One’s life is summed up into so few words…at the end we are but a paragraph in the newspaper, a summary of our degrees, our greatest accomplishments:
Mr. Wolf was a loving husband of 61 years….a devoted grandfather….a combat WWII veteran who received a Bronze Star with Oak Leaf Cluster. He was a founding member and Past President of Congregation Solel. He was a founder and board member of the Albert Einstein Peace Prize Foundation, participating in worldwide anti-nuclear projects and managing the Arid Lands Development Project between Egypt and Israel. Mr. Wolf was an accomplished tax attorney and C.P.A., practicing both in Illinois and Florida.

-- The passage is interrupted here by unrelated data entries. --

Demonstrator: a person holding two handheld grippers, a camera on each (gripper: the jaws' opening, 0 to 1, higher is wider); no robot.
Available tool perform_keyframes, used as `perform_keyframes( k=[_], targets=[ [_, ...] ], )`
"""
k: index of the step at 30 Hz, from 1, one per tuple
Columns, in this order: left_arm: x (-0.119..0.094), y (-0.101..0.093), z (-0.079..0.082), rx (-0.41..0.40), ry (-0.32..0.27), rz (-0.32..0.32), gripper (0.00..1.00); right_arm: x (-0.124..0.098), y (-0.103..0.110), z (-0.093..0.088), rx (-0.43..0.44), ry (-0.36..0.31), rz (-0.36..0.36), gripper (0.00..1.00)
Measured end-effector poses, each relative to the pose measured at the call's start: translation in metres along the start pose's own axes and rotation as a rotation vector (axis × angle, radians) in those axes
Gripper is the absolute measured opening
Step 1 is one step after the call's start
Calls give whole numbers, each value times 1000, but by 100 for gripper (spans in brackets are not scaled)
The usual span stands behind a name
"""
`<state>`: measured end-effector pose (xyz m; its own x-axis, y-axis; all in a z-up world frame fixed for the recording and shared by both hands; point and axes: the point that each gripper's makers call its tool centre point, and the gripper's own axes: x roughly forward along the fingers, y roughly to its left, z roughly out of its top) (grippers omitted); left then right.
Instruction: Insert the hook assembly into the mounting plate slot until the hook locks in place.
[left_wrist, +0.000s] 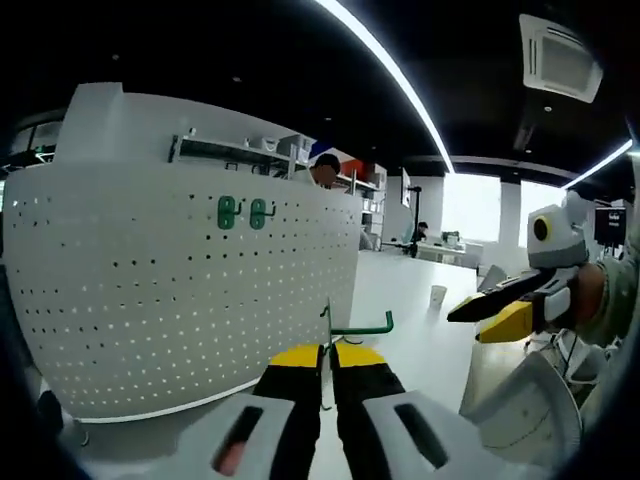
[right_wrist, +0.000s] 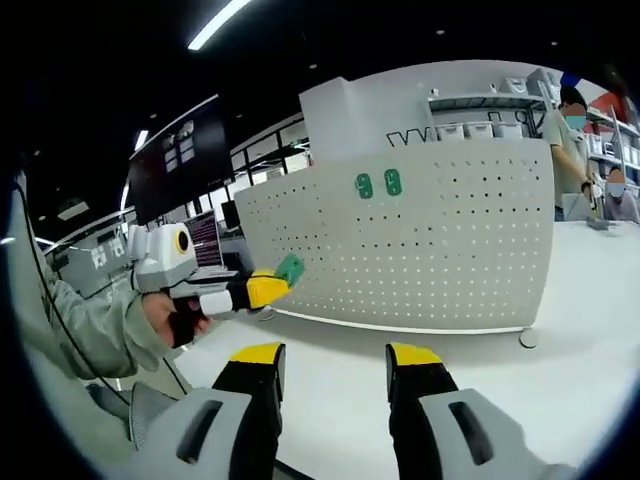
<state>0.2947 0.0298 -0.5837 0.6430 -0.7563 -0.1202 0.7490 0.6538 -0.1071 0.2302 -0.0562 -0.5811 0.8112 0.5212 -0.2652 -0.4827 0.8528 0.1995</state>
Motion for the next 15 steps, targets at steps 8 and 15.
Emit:
perform_keyframes(
  k=[8, 15],
  targets=[
    [-5, -8, 5, 4, -21, 2, 3, 16, 27, 22, -1, -48, 86, 31],
    [-8, -10, 8, -10, -36, 5, 3, 27, 40, 39, 5, -90, 123, 27]
  ],
)
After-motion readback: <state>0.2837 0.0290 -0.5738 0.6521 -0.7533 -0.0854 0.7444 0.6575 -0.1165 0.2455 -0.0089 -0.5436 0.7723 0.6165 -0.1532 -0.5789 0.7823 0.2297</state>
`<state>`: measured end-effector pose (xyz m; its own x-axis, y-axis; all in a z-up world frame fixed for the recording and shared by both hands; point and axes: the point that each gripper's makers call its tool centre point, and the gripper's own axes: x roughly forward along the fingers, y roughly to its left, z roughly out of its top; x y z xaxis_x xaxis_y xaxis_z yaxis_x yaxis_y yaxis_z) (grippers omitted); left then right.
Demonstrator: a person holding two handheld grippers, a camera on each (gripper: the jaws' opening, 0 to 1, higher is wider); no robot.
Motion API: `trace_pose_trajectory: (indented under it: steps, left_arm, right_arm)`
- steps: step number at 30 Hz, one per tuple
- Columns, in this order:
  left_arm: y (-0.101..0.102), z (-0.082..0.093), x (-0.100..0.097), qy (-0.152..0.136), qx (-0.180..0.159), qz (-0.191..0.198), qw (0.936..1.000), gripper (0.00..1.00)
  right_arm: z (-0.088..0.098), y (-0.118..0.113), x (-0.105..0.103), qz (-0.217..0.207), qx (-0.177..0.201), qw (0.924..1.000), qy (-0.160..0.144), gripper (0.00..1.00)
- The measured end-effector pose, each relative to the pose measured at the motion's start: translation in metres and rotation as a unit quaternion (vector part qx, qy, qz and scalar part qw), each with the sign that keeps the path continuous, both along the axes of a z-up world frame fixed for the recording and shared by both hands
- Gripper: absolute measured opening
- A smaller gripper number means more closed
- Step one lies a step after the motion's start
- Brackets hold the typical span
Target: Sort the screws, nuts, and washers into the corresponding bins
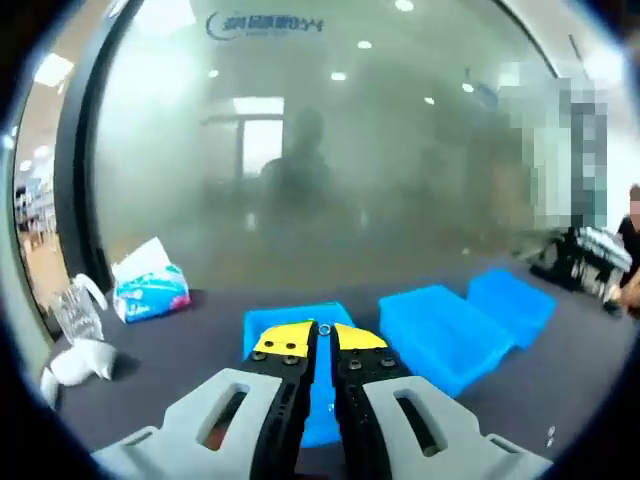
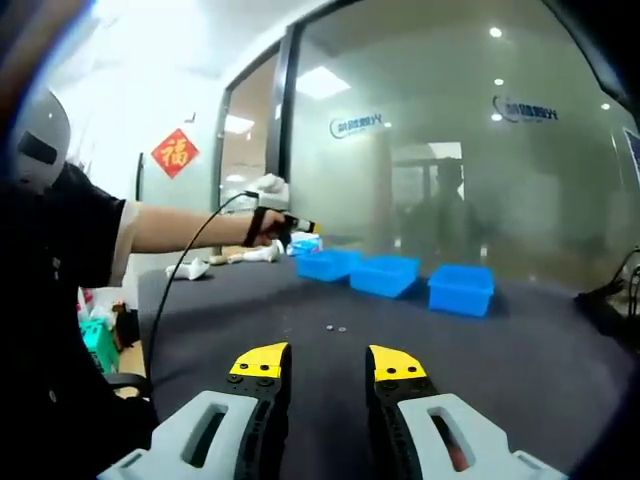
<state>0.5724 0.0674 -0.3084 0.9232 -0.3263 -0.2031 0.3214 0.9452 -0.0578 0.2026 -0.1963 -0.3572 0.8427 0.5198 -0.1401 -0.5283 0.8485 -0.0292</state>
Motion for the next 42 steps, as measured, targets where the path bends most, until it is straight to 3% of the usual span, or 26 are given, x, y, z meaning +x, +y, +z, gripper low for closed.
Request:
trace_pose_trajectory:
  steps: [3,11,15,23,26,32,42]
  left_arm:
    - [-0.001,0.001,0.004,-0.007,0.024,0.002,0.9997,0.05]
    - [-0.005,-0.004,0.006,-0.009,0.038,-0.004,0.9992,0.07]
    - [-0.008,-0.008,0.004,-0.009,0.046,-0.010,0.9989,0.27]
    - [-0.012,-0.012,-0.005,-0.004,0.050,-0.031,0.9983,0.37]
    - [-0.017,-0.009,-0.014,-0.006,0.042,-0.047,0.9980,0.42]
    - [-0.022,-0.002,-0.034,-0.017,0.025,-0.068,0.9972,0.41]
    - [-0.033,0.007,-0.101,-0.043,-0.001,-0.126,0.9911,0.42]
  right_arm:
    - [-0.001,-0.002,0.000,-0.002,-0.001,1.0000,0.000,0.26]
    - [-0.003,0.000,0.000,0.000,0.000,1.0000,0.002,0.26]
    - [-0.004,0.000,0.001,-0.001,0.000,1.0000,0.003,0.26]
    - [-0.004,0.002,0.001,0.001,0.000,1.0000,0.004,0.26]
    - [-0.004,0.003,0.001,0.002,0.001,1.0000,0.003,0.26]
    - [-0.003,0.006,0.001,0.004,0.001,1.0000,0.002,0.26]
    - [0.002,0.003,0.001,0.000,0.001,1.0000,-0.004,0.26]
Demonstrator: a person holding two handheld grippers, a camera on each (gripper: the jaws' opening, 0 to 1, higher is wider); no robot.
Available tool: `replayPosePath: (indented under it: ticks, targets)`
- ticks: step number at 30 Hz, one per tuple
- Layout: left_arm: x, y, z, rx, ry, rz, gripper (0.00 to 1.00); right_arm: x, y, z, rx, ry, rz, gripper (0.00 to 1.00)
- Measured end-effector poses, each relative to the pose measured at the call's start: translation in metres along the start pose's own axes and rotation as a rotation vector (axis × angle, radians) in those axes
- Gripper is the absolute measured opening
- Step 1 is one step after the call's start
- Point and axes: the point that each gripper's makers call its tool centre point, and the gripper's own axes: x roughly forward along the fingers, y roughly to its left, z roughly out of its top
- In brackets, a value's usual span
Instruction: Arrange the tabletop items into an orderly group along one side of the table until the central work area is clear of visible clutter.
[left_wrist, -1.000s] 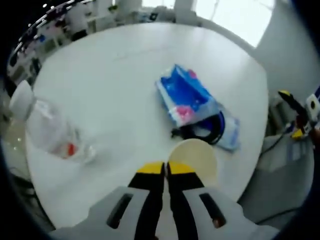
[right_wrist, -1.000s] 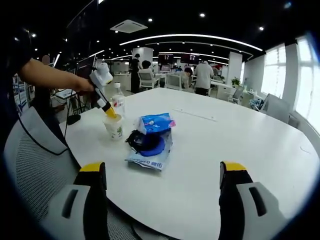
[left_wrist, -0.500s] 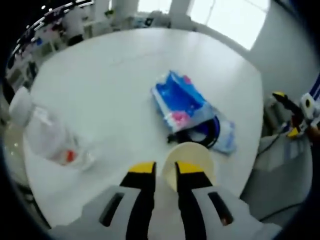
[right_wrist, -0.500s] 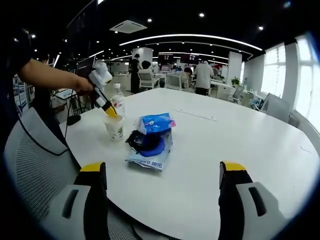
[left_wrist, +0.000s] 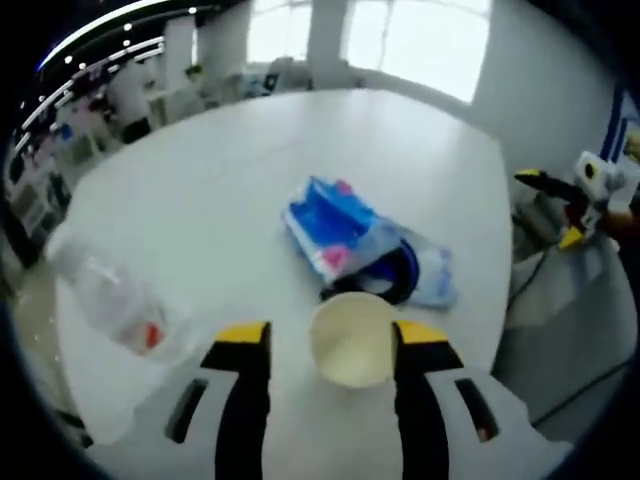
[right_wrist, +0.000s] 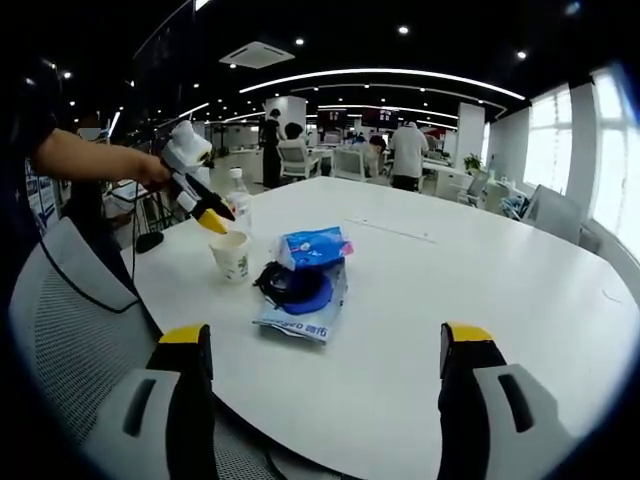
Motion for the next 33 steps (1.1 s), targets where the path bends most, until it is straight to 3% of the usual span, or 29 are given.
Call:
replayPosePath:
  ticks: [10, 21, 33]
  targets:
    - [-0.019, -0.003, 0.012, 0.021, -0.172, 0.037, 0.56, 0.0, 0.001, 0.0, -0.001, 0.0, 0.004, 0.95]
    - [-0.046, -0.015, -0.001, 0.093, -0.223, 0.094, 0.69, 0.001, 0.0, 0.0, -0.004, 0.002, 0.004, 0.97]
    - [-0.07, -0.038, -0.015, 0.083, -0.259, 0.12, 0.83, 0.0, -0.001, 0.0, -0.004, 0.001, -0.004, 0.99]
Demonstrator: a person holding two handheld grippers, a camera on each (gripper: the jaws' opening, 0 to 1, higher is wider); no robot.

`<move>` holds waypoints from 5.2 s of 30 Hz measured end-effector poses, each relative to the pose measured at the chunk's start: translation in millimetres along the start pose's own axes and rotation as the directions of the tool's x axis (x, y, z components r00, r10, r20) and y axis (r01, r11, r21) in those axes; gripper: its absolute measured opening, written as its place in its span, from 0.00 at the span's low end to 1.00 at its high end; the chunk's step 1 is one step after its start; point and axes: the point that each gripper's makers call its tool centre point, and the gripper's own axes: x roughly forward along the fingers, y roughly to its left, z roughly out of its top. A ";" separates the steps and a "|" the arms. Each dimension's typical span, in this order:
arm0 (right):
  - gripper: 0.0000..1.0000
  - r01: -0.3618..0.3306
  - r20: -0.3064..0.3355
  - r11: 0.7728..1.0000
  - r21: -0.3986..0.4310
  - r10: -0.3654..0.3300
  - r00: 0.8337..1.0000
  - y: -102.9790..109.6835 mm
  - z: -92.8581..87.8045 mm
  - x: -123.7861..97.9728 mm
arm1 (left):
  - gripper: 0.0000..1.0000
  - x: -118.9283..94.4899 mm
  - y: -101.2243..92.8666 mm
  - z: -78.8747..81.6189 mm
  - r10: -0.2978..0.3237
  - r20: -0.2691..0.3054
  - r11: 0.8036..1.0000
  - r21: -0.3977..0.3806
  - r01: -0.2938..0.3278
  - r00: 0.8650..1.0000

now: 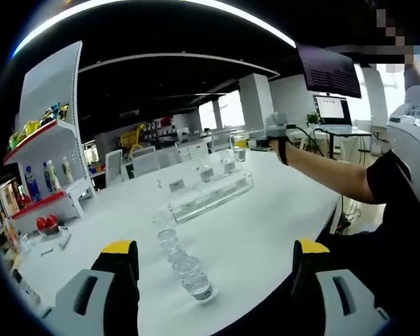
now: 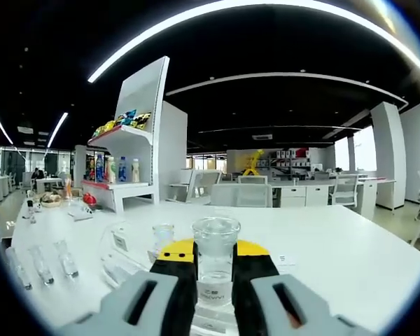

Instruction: Identify the label on the chemical reagent bottle, grasp the chemical reagent bottle, and place it in the designated position on the reagent rack

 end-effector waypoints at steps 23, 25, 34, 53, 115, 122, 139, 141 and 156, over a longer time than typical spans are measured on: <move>0.15 0.004 -0.057 1.000 -0.013 -0.005 0.998 3.4 -45.2 26.3 | 0.91 3.6 9.3 -5.3 0.018 -0.010 1.000 -0.017 -0.018 1.000; 0.15 0.003 -0.058 1.000 -0.012 -0.004 0.998 4.8 -48.5 26.8 | 0.91 3.3 9.8 -5.1 0.018 -0.009 1.000 -0.017 -0.019 1.000; 0.15 0.006 -0.078 1.000 -0.013 -0.007 0.997 3.7 -60.3 33.1 | 0.91 4.5 10.4 -5.2 0.013 -0.009 1.000 -0.019 -0.013 1.000; 0.15 0.013 -0.151 1.000 -0.020 -0.016 0.988 0.0 -90.2 37.5 | 0.91 6.0 11.0 -1.1 0.015 -0.005 1.000 -0.012 -0.015 1.000; 0.95 -0.147 -0.020 0.982 0.116 0.150 0.988 18.6 -44.7 -78.9 | 0.91 11.8 -19.2 8.4 -0.045 0.028 0.999 -0.005 0.045 0.999; 0.97 -0.100 -0.012 0.993 0.066 0.101 0.995 1.6 -26.7 -129.8 | 0.90 10.9 -23.1 11.3 -0.053 0.036 0.999 0.002 0.053 0.998; 0.96 0.008 0.021 0.992 0.127 -0.010 1.000 -44.4 -9.8 -232.7 | 0.90 19.5 -38.5 18.5 -0.106 0.057 0.994 0.019 0.105 0.993; 0.96 0.022 0.033 0.991 0.131 -0.026 0.999 -49.9 -6.0 -240.3 | 0.90 18.9 -38.5 17.8 -0.104 0.053 0.994 0.018 0.103 0.993; 0.95 0.048 0.075 0.987 0.154 -0.060 0.995 -61.1 -0.6 -258.2 | 0.90 18.1 -39.3 16.8 -0.094 0.051 0.995 0.020 0.093 0.994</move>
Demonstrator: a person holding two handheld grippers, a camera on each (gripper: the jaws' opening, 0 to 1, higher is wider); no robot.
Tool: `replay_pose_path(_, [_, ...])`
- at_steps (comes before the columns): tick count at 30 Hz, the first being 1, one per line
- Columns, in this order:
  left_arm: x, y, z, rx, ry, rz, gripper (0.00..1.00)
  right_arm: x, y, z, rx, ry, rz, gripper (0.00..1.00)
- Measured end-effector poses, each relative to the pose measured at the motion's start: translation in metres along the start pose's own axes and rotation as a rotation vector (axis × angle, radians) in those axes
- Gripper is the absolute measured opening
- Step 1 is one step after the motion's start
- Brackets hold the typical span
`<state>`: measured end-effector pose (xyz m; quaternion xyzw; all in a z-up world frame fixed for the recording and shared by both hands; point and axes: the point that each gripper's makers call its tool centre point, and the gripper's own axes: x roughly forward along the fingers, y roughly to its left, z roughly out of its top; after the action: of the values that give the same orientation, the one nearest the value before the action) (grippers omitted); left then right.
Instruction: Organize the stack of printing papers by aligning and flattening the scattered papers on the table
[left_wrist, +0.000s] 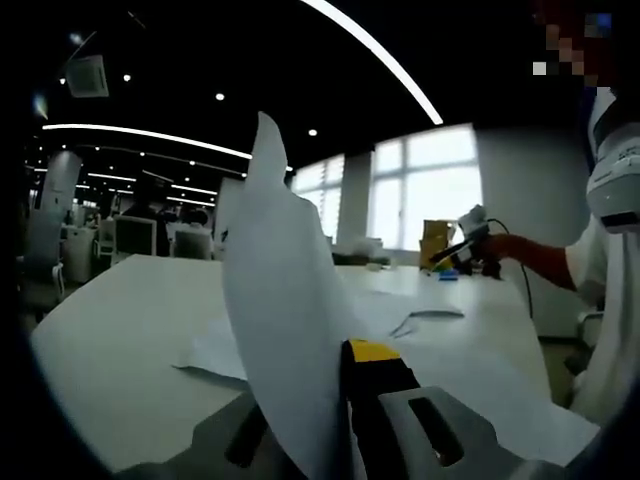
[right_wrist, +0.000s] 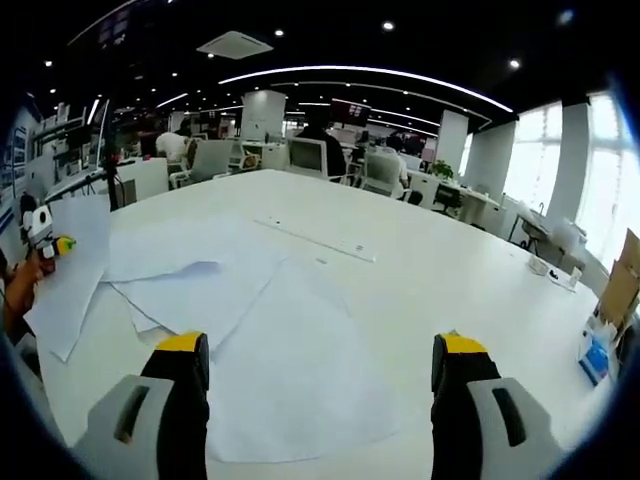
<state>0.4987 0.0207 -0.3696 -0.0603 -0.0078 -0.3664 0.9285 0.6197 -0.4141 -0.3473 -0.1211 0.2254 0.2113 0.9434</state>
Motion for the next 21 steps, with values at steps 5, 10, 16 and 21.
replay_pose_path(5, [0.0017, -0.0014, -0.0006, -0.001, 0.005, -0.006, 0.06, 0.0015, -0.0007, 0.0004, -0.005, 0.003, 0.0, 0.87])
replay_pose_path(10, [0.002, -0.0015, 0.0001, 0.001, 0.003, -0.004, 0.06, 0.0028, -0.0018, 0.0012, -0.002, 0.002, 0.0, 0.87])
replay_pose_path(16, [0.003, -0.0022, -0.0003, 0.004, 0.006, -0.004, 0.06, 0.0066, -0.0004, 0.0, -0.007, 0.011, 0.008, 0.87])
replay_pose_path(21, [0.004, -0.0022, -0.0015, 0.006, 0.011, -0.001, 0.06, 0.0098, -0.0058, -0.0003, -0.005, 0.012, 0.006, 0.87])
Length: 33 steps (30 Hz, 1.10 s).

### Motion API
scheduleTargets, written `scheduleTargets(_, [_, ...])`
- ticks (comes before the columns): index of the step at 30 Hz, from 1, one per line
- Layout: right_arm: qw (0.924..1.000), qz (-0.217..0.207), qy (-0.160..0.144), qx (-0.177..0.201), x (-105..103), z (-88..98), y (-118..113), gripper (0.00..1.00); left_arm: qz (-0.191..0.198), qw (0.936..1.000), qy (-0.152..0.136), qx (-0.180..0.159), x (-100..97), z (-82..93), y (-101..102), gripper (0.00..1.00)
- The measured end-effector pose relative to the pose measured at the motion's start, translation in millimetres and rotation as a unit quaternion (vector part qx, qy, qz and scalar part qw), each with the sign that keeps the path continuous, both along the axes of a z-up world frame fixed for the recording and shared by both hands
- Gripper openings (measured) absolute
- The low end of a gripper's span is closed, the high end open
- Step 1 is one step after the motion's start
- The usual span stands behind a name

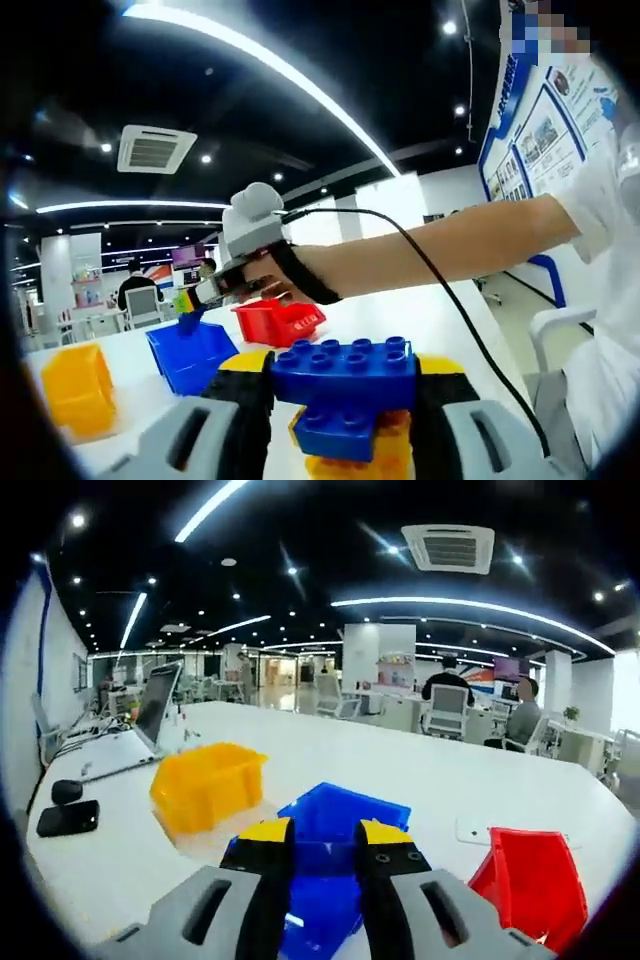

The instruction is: Take apart the toy blocks one by one and place each separated block into its matching bin, sorting the blocks by their type until all the connected pieces are disassembled and separated into the correct bins

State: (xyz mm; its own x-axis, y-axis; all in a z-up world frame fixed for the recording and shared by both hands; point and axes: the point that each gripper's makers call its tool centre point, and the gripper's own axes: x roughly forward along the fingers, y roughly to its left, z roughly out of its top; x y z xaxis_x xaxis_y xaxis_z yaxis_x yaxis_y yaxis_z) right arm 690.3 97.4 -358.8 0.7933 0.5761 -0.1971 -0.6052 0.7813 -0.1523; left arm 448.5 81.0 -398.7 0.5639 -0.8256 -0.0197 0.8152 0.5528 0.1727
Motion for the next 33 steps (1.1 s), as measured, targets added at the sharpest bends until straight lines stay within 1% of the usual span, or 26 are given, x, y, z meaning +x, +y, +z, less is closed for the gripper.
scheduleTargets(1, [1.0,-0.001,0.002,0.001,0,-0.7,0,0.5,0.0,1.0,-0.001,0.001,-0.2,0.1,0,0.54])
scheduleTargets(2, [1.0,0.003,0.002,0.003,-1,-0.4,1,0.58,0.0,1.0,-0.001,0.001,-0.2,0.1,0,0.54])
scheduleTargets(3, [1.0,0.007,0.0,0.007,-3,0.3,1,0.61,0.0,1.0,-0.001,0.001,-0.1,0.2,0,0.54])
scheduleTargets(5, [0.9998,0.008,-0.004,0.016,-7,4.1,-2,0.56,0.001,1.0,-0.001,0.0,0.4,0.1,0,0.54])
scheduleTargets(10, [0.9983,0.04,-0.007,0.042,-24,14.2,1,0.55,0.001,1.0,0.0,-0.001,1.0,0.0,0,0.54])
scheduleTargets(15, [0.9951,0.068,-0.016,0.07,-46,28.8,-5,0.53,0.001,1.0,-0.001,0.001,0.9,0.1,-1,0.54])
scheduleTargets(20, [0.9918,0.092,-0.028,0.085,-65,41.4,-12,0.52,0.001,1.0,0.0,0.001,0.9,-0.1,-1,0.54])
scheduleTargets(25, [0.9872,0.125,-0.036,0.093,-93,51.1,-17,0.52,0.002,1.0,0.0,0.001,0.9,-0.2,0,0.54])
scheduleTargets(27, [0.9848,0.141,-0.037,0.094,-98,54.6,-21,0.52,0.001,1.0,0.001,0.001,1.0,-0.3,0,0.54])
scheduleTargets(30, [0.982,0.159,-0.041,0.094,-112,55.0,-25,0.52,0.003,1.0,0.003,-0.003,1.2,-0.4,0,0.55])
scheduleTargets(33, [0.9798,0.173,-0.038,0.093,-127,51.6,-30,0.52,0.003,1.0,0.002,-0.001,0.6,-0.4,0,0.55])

He had received his M.B.A. from the University of Chicago and his J.D. from DePaul University. For the past 20 years he had served as an arbitration judge in Cook County.
But how little it really says about who he was and what he stood for and what his life was like from day to day. It says nothing about how much he is missed, how large a void his death has left in the lives of those who knew him. An instant this life; a flash and it is over. From birth to death; from ashes to ashes; we are as nothing without him.